Em declarações à imprensa, Mariana Mortágua disse que a alteração, “quer pelo seu conteúdo, quer pela forma como passou pela Assembleia da República, deveria merecer um novo debate, uma nova ponderação na Assembleia da República”.
“Nós entendemos que há dois problemas com esta lei. Um deles é processual. Tem a ver com dúvidas sobre constitucionalidade. Temos dúvidas relativamente à constitucionalidade desta lei, nomeadamente no que diz respeito ao direito à família e ao cumprimento de diretivas internacionais e de acordos internacionais”, disse a coordenadora do Bloco de Esquerda. Mas há também um problema “que tem a ver com os trâmites e os processos parlamentares”, porque “uma lei desta importância e desta natureza não pode entrar e sair da Assembleia da República numa semana”.
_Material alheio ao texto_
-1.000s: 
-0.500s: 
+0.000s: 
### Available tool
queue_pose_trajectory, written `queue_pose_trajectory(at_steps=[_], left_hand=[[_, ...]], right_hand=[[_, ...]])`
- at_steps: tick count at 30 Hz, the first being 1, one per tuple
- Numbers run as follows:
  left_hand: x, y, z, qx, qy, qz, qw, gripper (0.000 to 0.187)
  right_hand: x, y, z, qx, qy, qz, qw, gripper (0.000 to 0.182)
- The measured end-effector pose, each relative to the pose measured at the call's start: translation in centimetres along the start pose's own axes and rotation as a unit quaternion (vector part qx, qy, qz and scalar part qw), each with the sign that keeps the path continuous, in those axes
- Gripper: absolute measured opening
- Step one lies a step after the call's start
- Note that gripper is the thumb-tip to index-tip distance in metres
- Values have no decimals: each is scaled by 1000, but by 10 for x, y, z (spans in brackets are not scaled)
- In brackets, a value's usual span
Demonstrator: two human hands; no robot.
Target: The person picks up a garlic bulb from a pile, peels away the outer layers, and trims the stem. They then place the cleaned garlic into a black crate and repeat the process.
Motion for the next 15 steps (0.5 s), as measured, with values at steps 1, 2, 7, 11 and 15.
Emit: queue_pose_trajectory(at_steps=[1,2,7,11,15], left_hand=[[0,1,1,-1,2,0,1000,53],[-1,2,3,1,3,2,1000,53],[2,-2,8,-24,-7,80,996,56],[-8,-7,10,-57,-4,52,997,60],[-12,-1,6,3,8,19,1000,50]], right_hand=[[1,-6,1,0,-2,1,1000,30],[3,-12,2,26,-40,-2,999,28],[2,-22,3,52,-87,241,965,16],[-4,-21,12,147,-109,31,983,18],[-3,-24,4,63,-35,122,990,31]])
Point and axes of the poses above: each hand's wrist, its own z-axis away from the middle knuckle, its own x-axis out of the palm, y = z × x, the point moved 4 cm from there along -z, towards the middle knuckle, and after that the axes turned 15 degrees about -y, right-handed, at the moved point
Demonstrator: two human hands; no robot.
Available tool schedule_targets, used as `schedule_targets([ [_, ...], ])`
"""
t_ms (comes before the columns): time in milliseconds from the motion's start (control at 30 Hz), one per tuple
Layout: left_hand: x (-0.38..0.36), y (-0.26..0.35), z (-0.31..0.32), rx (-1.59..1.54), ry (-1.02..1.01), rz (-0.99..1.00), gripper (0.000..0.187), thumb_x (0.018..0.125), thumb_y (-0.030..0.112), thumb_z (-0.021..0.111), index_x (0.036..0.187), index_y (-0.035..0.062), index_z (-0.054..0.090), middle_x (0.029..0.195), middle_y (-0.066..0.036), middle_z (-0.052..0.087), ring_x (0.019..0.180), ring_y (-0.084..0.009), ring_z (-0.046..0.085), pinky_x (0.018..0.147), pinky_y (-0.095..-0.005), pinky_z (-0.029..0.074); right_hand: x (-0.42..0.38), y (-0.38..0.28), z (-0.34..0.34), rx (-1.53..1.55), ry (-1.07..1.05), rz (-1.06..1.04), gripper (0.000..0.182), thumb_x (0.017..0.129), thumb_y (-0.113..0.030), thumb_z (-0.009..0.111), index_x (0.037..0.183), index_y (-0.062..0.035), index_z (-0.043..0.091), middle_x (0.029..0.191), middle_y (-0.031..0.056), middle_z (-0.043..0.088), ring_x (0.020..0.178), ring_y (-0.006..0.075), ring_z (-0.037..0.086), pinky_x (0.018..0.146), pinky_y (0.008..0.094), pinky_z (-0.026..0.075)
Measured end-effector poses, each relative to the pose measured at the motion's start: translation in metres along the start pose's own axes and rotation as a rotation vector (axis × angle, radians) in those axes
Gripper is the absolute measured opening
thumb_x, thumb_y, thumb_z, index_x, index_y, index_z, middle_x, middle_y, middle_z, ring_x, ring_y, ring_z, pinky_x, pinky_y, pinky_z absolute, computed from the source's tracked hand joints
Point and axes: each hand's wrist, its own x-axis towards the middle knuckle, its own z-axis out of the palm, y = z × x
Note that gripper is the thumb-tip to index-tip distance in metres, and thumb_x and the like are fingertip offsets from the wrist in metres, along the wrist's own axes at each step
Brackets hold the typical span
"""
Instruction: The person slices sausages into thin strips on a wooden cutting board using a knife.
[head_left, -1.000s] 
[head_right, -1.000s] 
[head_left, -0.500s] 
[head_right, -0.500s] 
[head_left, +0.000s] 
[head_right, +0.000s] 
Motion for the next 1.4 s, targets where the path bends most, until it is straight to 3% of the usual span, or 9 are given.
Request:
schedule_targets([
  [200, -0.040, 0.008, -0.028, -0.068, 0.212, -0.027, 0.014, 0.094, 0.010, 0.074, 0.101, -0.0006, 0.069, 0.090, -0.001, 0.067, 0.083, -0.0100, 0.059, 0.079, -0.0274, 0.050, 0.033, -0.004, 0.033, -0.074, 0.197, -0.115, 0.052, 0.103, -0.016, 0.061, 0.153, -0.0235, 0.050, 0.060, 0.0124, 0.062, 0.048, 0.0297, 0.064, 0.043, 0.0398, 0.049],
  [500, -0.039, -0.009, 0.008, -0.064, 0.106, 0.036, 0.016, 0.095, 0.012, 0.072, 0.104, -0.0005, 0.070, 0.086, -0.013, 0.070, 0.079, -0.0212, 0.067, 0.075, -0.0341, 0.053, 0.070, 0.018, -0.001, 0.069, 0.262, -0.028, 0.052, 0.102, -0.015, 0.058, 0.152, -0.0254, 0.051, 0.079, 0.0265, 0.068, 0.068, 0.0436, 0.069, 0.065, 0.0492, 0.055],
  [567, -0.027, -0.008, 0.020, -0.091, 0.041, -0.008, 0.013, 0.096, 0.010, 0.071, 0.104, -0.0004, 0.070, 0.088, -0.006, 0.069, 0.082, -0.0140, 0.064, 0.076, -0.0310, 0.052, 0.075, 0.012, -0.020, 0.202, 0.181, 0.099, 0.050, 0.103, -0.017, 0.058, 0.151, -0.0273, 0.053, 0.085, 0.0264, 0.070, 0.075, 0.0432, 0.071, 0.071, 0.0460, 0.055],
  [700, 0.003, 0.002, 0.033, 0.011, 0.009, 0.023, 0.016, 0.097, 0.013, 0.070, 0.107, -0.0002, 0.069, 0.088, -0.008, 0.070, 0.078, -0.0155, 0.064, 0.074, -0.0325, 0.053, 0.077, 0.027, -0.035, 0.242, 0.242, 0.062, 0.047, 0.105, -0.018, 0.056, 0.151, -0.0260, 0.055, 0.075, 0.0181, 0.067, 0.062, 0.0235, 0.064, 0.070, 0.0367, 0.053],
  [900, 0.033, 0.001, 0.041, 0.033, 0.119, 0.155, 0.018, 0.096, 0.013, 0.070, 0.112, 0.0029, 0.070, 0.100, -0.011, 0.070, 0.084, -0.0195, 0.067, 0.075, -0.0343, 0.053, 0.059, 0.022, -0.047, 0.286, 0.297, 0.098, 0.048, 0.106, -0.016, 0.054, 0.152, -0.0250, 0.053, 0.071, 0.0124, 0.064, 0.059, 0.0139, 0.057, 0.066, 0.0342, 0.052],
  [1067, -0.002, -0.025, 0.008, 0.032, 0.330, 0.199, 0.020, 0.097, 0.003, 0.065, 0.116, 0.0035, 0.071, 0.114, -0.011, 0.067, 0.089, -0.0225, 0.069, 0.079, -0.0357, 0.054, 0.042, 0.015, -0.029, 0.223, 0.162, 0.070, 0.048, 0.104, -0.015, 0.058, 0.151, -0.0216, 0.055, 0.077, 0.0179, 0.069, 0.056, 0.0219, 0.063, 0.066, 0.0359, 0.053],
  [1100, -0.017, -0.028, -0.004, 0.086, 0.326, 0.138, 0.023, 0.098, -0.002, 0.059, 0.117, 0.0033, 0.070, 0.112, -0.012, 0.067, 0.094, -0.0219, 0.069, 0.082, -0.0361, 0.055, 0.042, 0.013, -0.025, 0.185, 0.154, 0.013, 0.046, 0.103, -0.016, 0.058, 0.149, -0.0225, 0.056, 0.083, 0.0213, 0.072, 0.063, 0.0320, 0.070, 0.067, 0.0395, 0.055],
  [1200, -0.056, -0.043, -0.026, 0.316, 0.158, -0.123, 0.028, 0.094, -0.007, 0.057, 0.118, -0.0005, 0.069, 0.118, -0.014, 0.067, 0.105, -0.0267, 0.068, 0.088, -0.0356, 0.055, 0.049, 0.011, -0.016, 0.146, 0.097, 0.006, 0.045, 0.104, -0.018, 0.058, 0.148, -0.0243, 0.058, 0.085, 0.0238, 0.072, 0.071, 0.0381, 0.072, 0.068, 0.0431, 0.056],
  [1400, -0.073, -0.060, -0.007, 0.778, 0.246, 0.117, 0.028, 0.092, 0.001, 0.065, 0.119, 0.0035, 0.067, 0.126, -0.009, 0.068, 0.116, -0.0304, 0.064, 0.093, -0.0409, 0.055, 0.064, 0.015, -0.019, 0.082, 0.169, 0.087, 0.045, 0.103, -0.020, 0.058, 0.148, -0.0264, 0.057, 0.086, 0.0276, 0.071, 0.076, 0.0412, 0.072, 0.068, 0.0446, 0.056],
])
A deputada do Bloco de Esquerda considera que o Parlamento não foi respeitado e que não vê outra razão para esta pressa “que não seja campanha autárquica”, e que o Partido Social Democrata “resolveu, na campanha eleitoral, fazer da sua campanha o tema da imigração para disputar votos com o Chega”.
Para que o processo legislativo faça sentido, é preciso ouvir “quem deve ser ouvido” e garantir que a lei é “maturada” e “pensada”. “Tem de se fazer o debate político e ele não foi feito”, e “este em si é um argumento político para apelar ao Presidente da República a que devolva a lei à Assembleia da República, para que possa ter um processo completo”.